Using 3D reconstruction from image motion to predict total leaf area in dwarf tomato plants

Accurate estimation of total leaf area (TLA) is crucial for evaluating plant growth, photosynthetic activity, and transpiration. However, it remains challenging for bushy plants like dwarf tomatoes due to their complex canopies. Traditional methods are often labor-intensive, damaging to plants, or limited in capturing canopy complexity. This study evaluated a non-destructive method combining sequential 3D reconstructions from RGB images and machine learning to estimate TLA for three dwarf tomato cultivars: Mohamed, Hahms Gelbe Topftomate, and Red Robin -- grown under controlled greenhouse conditions.
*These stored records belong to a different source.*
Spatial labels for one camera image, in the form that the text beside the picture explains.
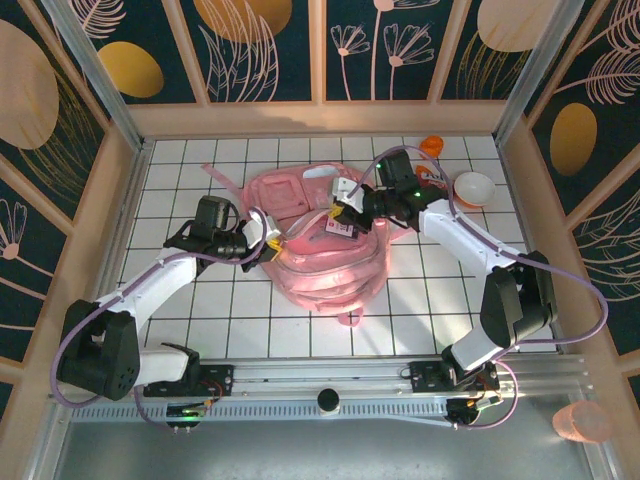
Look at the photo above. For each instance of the card pack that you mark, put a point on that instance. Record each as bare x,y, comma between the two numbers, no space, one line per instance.
340,230

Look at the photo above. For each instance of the pink backpack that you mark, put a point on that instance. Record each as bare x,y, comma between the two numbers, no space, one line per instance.
325,270

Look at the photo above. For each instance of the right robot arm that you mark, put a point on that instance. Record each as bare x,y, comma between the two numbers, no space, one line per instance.
515,305

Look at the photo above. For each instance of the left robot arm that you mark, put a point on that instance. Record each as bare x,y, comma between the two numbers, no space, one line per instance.
105,350

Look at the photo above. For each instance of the fruit snack bag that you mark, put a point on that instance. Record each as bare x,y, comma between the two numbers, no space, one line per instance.
432,179

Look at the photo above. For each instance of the orange plastic toy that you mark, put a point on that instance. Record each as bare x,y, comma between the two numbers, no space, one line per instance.
433,145

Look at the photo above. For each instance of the white and orange bowl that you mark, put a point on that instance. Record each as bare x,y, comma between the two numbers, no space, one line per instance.
475,189

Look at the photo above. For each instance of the black round knob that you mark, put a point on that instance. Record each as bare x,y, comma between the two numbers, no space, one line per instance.
328,399

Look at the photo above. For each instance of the left controller board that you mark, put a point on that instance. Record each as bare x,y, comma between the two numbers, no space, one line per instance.
186,414

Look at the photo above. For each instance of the controller board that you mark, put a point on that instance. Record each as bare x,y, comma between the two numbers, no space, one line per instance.
470,410
186,414

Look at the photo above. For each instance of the right controller board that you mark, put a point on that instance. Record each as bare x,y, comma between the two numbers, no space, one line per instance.
470,410

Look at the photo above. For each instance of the translucent pink cup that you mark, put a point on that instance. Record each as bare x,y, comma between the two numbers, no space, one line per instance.
582,421

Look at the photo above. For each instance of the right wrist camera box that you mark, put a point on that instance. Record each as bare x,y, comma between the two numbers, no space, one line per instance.
349,192

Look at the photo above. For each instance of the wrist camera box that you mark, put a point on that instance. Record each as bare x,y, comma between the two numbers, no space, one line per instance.
349,192
262,225

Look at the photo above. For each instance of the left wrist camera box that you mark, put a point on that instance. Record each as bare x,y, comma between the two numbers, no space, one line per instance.
262,225

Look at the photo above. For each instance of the aluminium rail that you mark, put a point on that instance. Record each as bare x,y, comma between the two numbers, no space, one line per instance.
320,372

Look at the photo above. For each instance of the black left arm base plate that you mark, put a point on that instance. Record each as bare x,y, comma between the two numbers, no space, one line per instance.
220,380

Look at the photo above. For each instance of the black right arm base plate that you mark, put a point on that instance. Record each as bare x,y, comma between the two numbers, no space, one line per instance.
425,377

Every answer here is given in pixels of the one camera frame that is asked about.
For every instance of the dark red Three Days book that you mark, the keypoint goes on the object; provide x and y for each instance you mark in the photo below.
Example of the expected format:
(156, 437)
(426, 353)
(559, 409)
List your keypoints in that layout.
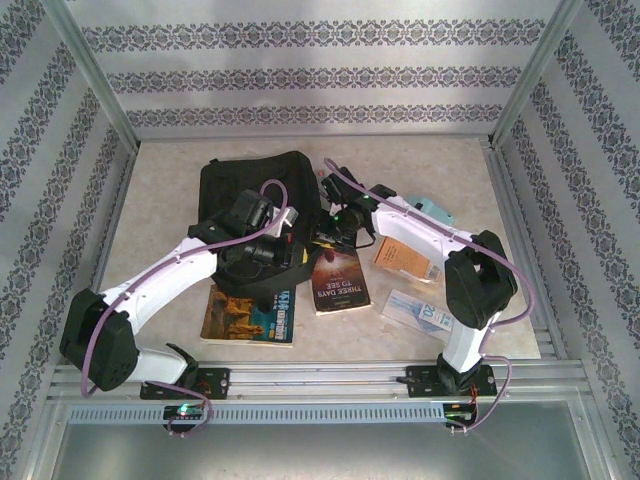
(340, 285)

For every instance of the black student bag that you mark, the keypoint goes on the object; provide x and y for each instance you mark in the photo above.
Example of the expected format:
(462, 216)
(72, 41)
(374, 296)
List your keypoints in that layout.
(235, 175)

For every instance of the orange paperback book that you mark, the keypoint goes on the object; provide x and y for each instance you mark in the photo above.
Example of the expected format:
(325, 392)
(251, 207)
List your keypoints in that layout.
(400, 257)

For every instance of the teal box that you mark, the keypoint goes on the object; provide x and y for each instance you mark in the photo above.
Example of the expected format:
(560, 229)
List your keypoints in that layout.
(435, 210)

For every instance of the blue orange landscape cover book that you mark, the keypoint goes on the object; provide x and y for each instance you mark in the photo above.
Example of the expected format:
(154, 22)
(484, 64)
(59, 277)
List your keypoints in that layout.
(235, 320)

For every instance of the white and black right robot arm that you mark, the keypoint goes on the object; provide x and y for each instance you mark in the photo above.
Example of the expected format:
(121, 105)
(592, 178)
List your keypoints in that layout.
(425, 227)

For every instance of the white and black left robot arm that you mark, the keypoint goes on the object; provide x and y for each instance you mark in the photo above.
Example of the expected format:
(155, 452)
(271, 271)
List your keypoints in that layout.
(150, 285)

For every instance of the left controller board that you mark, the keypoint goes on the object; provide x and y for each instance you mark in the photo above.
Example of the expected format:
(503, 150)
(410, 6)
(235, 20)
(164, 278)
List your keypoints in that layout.
(184, 411)

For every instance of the controller board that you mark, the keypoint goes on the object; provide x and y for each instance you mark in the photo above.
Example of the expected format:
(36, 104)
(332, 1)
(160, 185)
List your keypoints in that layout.
(460, 415)
(184, 411)

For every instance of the right controller board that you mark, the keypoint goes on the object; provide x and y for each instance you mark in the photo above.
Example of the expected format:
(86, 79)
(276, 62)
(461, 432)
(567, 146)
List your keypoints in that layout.
(460, 415)

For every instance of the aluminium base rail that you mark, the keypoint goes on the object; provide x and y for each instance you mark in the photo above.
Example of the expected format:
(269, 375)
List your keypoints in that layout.
(320, 382)

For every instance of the aluminium side rail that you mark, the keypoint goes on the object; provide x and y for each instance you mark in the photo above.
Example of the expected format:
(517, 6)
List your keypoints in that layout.
(510, 200)
(117, 210)

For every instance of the aluminium frame post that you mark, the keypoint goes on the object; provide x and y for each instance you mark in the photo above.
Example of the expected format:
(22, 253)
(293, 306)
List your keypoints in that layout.
(537, 70)
(90, 70)
Two experiments (spring-summer and autumn-winter) included 73 plants, yielding 418 TLA measurements via an "onion" approach. High-resolution videos were recorded, and 500 frames per plant were used for 3D reconstruction. Point clouds were processed using four algorithms (Alpha Shape, Marching Cubes, Poisson's, Ball Pivoting), and meshes were evaluated with seven regression models: Multivariable Linear Regression, Lasso Regression, Ridge Regression, Elastic Net Regression, Random Forest, Extreme Gradient Boosting, and Multilayer Perceptron. The Alpha Shape reconstruction ($\alpha = 3$) with Extreme Gradient Boosting achieved the best performance ($R^2 = 0.80$, $MAE = 489 cm^2$). Cross-experiment validation showed robust results ($R^2 = 0.56$, $MAE = 579 cm^2$). Feature importance analysis identified height, width, and surface area as key predictors. This scalable, automated TLA estimation method is suited for urban farming and precision agriculture, offering applications in automated pruning, resource efficiency, and sustainable food production. The approach demonstrated robustness across variable environmental conditions and canopy structures.